▶ [ASSIGNMENT]
Reproduce every line of the data, exactly and without its pictures.

▶ [DATA EXCERPT]
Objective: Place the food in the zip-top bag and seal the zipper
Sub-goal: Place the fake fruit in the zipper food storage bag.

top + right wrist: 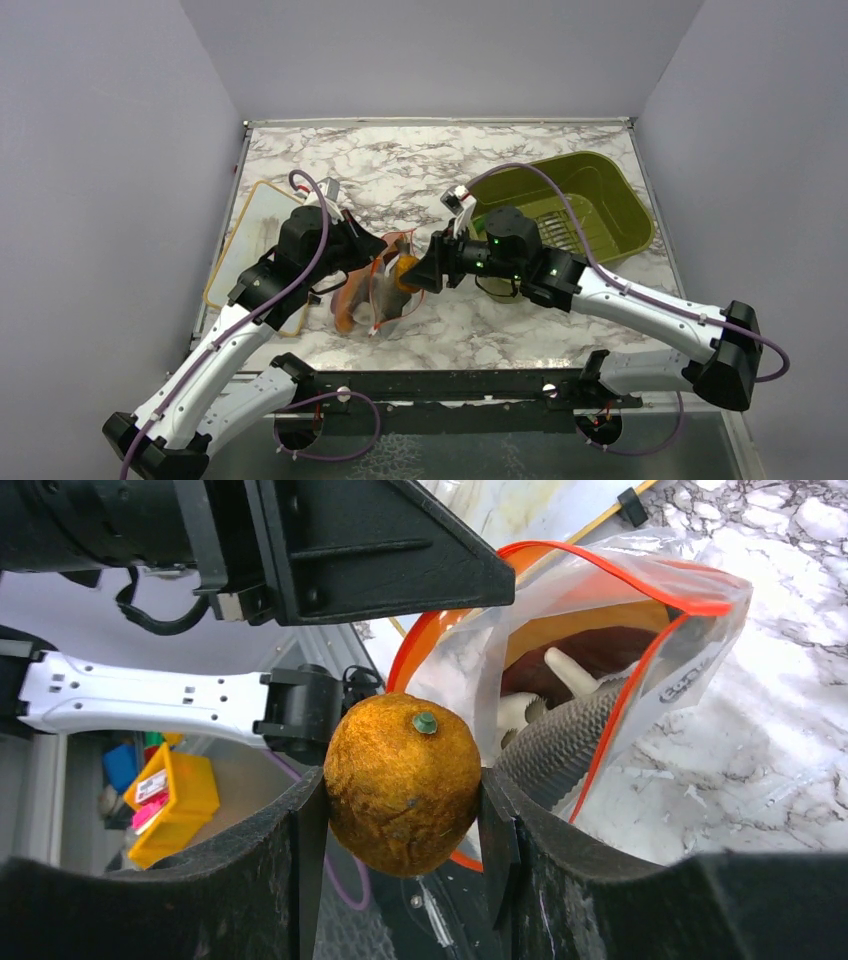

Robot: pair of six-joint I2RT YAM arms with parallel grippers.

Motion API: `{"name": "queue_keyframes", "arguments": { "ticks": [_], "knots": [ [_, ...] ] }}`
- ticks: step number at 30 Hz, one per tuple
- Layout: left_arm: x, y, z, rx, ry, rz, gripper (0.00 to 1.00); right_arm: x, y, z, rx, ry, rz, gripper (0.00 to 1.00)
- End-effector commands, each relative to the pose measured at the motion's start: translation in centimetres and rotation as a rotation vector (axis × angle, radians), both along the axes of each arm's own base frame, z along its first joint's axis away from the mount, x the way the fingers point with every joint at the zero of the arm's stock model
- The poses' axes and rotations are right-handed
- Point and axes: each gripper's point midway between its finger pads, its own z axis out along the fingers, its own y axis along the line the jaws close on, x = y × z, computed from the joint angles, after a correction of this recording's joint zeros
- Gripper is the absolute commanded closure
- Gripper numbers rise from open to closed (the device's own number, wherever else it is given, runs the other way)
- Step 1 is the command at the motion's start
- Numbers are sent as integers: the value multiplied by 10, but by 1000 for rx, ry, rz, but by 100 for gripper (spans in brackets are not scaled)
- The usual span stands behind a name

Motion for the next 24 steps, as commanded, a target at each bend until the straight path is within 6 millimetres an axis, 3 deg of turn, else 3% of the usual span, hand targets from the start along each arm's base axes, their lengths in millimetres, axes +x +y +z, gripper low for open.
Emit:
{"name": "queue_keyframes", "arguments": {
  "ticks": [1, 5, 12, 24],
  "knots": [
    [-1, -12, 31, -71, -59, -51, 100, 12, 12, 10, -10, -100, -38, 56],
    [-4, -14, 42, -96, -73, -68, 100, 15, 19, -5, -61, -118, -52, 52],
    [-14, -11, 54, -169, -71, -49, 100, 13, 34, -15, -148, -148, -102, 51],
    [-15, -5, 68, -203, -98, -16, 100, 18, 30, -30, -174, -104, -189, 50]
  ]
}}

▶ [THE ANSWER]
Objective: Place the food in the zip-top bag and seal the zipper
Sub-goal: Place the fake fruit in the zipper food storage bag.

top + right wrist: 

Robot: pair of six-joint I2RT YAM arms with parallel grippers.

Motion API: `{"name": "queue_keyframes", "arguments": { "ticks": [_], "knots": [ [_, ...] ] }}`
- ticks: step number at 30 Hz, one per tuple
- Layout: left_arm: x, y, z, rx, ry, rz, gripper (0.00 to 1.00); right_arm: x, y, z, rx, ry, rz, gripper (0.00 to 1.00)
- End-effector commands, each relative to the pose measured at the motion's start: translation in centimetres and rotation as a rotation vector (axis × angle, radians), both along the axes of each arm's own base frame, z along its first joint's axis away from the mount, x the way the fingers point with every joint at the zero of the arm's stock model
- The poses' axes and rotations are right-handed
- Point and axes: each gripper's point midway between its finger pads, its own z axis out along the fingers, its own y axis along the line the jaws close on, x = y × z, computed from the joint angles, after a correction of this recording's joint zeros
- Gripper is the absolute commanded closure
- Gripper numbers rise from open to closed (the device's own number, wherever else it is given, runs the other way)
- Step 1 is the command at the motion's start
- Numbers are sent as integers: the value multiplied by 10, but by 1000 for rx, ry, rz, but by 100 for gripper (spans in brackets are not scaled)
- The usual span stands behind a name

Motion for the next 24 steps, as commanded, a target at each bend until the straight path is within 6 millimetres an axis, 3 deg of turn, else 3% of the usual span, hand targets from the start along each arm's base axes, their lengths in millimetres, axes +x +y +z, gripper low for open.
Emit:
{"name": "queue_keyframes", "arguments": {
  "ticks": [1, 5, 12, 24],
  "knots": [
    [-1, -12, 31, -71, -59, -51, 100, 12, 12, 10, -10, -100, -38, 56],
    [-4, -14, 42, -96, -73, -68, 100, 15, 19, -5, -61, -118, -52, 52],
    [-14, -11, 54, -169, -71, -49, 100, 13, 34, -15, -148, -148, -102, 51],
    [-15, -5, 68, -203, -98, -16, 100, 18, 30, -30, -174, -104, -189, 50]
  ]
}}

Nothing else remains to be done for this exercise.